The use of reflective membranes is for heat only, no matter how little heat we are talking about. It does not work reflecting cold, just lesser amounts heat. So during winter as the sun warms the roof, it will also heat the air in the channel same as during the summer, only less so. Here is where I am planning a new approach and walking a different path yet again. We are going to close the eave vents and thus trap the air in the channel, this will keep a heated mass of air in place, thus warming the bubbles and the air in the attic. When I say Heat, we are only talking a few tens of degrees in the air channel, less so in the attic space, but here is where #4 from above comes into play, by reflecting back into the attic environment any radiant heat making it through the airchannel, or radiating up from the living space below keeping the attic mild during the harshest of winter cold. At night the heat will replace with cold in the air channel, but the heat in the attic space will be bounced around within the attic at the same 97%, loosing 3% to the cold air channel. All this is to allow our heat system to run more efficiently by not loosing heat to a deeply cold environment in the attic. Heat flows towards cold. So if the attic isn't "cold" then the heat in the house wont migrate towards it. If all this is confusing, welcome to thermodynamics.
We may also need to go into how the heat system works in order to fully see how a house is functioning, and breathing.
1. In a conventional house, with 8 foot ceilings, and forced air heat.There is a plume of heated air coming from the air ducts straight to the ceiling, where it heats the air up there; on the ceiling.
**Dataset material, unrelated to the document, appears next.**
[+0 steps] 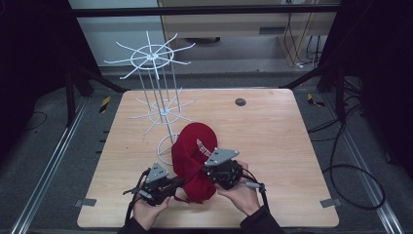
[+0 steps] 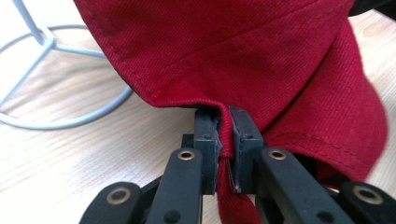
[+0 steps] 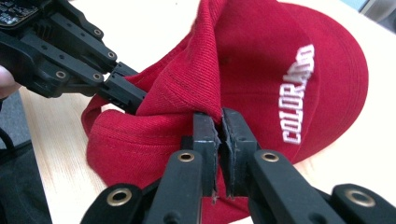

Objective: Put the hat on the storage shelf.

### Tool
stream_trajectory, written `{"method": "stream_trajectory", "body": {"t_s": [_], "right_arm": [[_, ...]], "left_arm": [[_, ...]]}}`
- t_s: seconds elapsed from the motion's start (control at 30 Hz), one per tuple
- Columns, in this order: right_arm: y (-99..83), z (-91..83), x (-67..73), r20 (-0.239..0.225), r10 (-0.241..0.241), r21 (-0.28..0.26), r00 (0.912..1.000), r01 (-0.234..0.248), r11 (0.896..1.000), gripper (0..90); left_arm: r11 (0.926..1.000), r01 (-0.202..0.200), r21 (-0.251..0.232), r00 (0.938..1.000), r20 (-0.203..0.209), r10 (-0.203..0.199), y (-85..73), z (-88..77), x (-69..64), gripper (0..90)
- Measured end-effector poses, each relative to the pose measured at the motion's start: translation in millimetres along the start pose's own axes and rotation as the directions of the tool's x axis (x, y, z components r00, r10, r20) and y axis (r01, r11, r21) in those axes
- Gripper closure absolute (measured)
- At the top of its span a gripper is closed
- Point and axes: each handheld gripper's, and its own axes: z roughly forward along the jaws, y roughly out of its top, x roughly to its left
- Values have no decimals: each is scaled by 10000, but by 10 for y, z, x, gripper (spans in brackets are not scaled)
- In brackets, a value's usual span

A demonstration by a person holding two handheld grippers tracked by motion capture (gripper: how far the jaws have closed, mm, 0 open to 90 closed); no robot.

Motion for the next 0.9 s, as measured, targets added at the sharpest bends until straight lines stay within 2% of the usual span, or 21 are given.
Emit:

The warm air fills the void of space along the ceiling and as it falls because its cooling, it comes into your living environment, (the chair, couch, dinning table, the bed) and continues falling to the floor colder and colder and returns to the duct system to start all over again. The ceilings are warmer than the living environment, and even cooler at the floor.
2. In a conventional house, with 8 foot ceilings, and radiant heat system.The heat is pumped through the floor heating up whatever mass is there, whether that mass is a wood floor or a slab of concrete. This heat then radiates from the floor upwards throught the living environment first your feet are warmed then the chair, couch, dining table and bed, then on upwards to the ceiling, as it is a radiant heat objects warm up as well, so will the ceiling, the whole environment is evenly warm.
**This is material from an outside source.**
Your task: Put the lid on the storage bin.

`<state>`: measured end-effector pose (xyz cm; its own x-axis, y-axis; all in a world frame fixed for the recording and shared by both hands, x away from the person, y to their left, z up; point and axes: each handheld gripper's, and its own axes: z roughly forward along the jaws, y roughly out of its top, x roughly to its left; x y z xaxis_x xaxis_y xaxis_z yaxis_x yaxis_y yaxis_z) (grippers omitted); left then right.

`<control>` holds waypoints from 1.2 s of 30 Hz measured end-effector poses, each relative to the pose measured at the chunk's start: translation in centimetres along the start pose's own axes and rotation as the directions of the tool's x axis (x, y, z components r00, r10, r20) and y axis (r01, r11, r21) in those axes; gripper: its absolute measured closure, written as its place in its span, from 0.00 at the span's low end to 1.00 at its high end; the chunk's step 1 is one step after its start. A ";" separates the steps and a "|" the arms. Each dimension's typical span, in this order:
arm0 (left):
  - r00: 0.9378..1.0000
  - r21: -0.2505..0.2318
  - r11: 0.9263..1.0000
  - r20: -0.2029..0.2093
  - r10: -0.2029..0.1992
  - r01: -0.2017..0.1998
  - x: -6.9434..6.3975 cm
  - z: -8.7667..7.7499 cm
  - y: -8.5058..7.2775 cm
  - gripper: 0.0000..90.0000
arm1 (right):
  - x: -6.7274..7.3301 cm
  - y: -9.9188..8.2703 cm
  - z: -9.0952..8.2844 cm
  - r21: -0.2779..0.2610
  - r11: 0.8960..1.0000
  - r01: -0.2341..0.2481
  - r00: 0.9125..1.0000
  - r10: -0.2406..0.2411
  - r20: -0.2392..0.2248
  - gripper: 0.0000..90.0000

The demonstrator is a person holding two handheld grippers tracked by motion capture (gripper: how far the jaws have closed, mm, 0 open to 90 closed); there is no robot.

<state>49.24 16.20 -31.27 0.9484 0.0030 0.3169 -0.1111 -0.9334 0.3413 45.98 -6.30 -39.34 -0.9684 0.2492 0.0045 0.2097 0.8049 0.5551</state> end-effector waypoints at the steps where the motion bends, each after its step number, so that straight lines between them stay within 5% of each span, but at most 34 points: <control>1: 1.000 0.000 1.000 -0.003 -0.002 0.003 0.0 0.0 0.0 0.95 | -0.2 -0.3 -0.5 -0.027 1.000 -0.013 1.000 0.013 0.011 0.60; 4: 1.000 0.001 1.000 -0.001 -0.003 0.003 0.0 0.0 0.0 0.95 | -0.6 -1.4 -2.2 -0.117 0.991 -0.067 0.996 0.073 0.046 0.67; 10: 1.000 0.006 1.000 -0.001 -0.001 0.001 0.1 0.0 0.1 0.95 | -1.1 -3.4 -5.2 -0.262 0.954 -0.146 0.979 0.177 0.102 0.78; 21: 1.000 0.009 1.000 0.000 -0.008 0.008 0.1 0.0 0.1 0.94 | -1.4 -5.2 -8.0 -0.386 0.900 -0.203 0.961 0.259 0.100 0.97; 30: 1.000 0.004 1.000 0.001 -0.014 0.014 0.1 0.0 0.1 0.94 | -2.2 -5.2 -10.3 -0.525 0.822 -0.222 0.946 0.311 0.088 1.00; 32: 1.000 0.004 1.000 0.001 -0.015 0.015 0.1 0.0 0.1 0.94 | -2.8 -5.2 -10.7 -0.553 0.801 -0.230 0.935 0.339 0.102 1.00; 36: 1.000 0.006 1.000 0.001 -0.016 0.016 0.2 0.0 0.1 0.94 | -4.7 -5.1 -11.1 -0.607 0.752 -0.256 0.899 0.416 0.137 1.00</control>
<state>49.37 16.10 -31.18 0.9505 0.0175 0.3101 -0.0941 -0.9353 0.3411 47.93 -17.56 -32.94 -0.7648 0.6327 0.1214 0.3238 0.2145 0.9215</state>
3. In a house with tall ceilings, ours at 12', and a radiant heat system. Things change yet again, the environment up to about 8 feet, is warmed by the radiant heat just as in a conventional 8' ceiling home. But the environment above the 8 foot mark begins to layer itself, a mildly warm area, and a cooler area and then there is the ceiling, the coolest part of the room, this is what I have heard called "layering of the thermal zones." Kind of like a lazagna, the hottest part is at the bottom. There is so much more to write, but I am out of time for now. Be back soon.
I think that is a good start, Lets rest here until I have time to write more.